--- Source data ---

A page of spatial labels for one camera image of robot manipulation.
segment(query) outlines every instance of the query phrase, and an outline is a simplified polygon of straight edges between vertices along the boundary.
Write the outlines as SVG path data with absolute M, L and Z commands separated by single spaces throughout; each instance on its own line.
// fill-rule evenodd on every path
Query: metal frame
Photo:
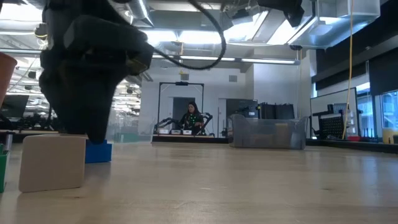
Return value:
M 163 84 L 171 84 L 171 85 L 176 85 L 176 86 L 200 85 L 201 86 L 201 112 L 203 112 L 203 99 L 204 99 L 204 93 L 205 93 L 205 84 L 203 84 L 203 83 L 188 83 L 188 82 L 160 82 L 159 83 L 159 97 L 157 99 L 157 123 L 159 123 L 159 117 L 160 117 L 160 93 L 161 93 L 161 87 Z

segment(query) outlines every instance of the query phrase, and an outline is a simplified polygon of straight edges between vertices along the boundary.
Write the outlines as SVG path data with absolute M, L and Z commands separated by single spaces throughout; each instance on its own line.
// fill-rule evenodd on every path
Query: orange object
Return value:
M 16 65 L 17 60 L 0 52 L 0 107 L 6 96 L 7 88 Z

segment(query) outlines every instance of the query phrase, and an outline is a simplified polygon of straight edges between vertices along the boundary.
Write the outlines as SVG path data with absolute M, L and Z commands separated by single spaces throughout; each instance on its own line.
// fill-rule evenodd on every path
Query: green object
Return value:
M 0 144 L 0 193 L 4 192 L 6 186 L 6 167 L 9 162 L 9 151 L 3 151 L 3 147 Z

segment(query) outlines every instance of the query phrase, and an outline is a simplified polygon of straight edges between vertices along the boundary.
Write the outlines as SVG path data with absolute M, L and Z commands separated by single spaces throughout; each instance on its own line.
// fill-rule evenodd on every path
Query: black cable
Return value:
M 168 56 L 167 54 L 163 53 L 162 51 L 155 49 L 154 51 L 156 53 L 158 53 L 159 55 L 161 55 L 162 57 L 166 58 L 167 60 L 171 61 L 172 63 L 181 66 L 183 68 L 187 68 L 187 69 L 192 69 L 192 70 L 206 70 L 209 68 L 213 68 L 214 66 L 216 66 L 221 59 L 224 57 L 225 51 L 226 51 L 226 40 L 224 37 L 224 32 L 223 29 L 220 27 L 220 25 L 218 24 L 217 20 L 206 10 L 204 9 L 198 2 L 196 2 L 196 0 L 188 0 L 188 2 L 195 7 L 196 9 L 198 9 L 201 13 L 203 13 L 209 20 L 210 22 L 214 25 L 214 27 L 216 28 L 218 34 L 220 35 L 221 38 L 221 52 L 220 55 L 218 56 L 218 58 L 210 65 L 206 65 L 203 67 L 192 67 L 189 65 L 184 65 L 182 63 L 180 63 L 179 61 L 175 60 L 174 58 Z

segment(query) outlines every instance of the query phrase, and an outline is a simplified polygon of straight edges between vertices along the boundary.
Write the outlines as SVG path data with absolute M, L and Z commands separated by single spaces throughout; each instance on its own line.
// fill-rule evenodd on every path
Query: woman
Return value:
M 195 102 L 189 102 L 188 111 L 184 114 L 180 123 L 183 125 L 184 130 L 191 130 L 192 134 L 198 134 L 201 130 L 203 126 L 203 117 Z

---
--- Source data ---

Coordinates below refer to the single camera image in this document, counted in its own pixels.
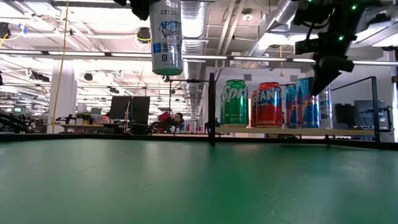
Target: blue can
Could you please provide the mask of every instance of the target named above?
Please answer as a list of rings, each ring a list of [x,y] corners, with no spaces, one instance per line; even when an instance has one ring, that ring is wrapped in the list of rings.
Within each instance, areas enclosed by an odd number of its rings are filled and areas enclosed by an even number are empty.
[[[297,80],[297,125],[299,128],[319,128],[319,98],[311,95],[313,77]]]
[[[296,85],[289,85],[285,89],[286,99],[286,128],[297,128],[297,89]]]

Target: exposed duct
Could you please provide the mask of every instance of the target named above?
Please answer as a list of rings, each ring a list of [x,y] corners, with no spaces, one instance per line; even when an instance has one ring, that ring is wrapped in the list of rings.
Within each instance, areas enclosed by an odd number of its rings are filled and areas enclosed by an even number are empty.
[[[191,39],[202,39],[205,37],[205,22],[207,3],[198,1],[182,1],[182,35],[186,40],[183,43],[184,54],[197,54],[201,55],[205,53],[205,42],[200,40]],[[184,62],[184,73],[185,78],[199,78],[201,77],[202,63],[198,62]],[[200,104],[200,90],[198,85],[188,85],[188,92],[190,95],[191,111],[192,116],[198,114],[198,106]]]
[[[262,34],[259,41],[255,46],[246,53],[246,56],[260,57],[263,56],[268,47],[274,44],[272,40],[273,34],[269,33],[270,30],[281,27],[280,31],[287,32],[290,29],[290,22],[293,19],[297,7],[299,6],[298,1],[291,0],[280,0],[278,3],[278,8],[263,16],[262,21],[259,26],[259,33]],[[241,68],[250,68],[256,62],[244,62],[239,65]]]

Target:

---

What you are asked to do: For every line in the data above that holds "camera", return the line itself.

Problem solution:
A page of spatial labels for one camera image of robot manipulation.
Coordinates below refer to the single camera image in this document, counted in its own pixels.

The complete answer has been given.